Rubin Observatory Data Protection Policy

This policy is based, in part, on the understanding of the level of effort required for implementation(s) and operation and combined with resource capabilities (capacity, bandwidth) and likely user expectations.

  1. Data Management Policy
  2. Capability Acceptable Use
  3. Data Protection Capabilities
  4. Purge Policies

Data Management Policy

This document defines policies regarding acceptable use, data protection capabilities and use restrictions.

Capability Acceptable Use

This policy defines acceptable use of the given capabilities below. In addition, all capability use must adhere to the following restrictions:

  • Resource usage is restricted to activities directly associated with the project’s development and integration activities during construction.
  • Access is restricted to Rubin Observatory project personnel and infrastructure personnel residing at NCSA.
  • All access is subject to vetting for security considerations.

Per-Capability Acceptable use

  • /datasets - Long term storage of project-approved shared data. All contributions to this location are subject to change control procedures.
  • /home - Storage of individual-user data.
  • /software - Central location for maintenance of project-shared software installations that require access from multiple capabilities (ie batch).

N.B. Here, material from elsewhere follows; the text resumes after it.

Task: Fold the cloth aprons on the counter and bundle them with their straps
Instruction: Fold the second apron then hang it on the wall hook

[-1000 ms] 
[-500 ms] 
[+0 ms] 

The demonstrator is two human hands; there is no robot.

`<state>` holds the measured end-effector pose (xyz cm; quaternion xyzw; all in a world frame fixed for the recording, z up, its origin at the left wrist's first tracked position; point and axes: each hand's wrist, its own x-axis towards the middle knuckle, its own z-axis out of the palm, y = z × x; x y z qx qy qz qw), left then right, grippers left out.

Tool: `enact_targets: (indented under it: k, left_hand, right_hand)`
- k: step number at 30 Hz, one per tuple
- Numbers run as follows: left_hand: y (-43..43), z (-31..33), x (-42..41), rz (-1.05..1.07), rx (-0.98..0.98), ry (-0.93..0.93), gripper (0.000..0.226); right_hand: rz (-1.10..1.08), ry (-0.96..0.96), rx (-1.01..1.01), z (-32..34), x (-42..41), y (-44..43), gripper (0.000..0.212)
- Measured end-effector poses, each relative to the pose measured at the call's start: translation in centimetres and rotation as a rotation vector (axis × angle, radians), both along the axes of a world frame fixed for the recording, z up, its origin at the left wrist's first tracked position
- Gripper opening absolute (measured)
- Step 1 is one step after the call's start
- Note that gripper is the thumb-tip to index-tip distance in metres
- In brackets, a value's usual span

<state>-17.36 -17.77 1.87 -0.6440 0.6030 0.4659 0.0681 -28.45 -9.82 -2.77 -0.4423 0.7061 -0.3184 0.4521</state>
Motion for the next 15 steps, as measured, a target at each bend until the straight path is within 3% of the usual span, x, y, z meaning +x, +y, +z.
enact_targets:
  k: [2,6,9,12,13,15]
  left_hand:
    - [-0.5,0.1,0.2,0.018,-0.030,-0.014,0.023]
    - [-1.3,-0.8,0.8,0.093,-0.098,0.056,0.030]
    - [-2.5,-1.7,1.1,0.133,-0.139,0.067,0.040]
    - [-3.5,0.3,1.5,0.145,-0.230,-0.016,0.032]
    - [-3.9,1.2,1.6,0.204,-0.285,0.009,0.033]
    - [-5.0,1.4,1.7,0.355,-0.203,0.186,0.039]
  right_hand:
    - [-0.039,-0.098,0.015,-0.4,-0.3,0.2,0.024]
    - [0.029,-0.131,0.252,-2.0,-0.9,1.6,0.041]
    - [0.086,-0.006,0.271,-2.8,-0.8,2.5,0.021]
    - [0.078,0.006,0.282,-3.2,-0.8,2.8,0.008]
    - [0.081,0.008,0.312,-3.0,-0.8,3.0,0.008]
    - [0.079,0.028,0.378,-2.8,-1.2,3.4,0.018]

Access is provided to all project members, however, maintenance of the software is based on project role which is subject to change control procedures.
  • /sui - Shared storage for ephemeral data for the purpose of supporting SUI/T in the PDAC enclave.
  • /scratch - Ephemeral big-data storage for use in computation and other project-related activities.
  • /project - Long term big-data storage for use in computation and other project-related activities.

Data Protection Capabilities

NCSA’s Data Management Policy provides for limited recovery from data loss in accordance with the description and applications as defined below. NCSA does not further warranty the availability of data than as described. Data owners requiring a greater level of assurance should make other arrangements.

Protection Capabilities

30 day self-serve restore:

Data locations supporting this tier of protection allow for users to retrieve, at their discretion and leisure, a previous data copy limited to a maximum age of 30 days. Data set versions are captured at a maximum of one per day.

Those wanting to use this self-serve data retrieval service can go to: /home/.snapshots/home_YYYYMMDD_0001/<username>/ to browse snapshots of their home area on date YYYYMMDD. These snapshots are available for the filesystems listed below (and possibly others).

Disaster Recovery:
Data locations supporting this tier of protection provide disjoint-technology protection from data loss, accidental or otherwise, to restore to a point-in-time no greater than 30 days old. The particular point-in-time is subject to capability limitations. This tier does not allow for user-requested data restoration; it is a recovery mechanism for catastrophic failure only and limits project value loss due to the failure.
No Protection:
Data in this tier comes with no integrity or availability assurance beyond standard, best-practice data storage techniques.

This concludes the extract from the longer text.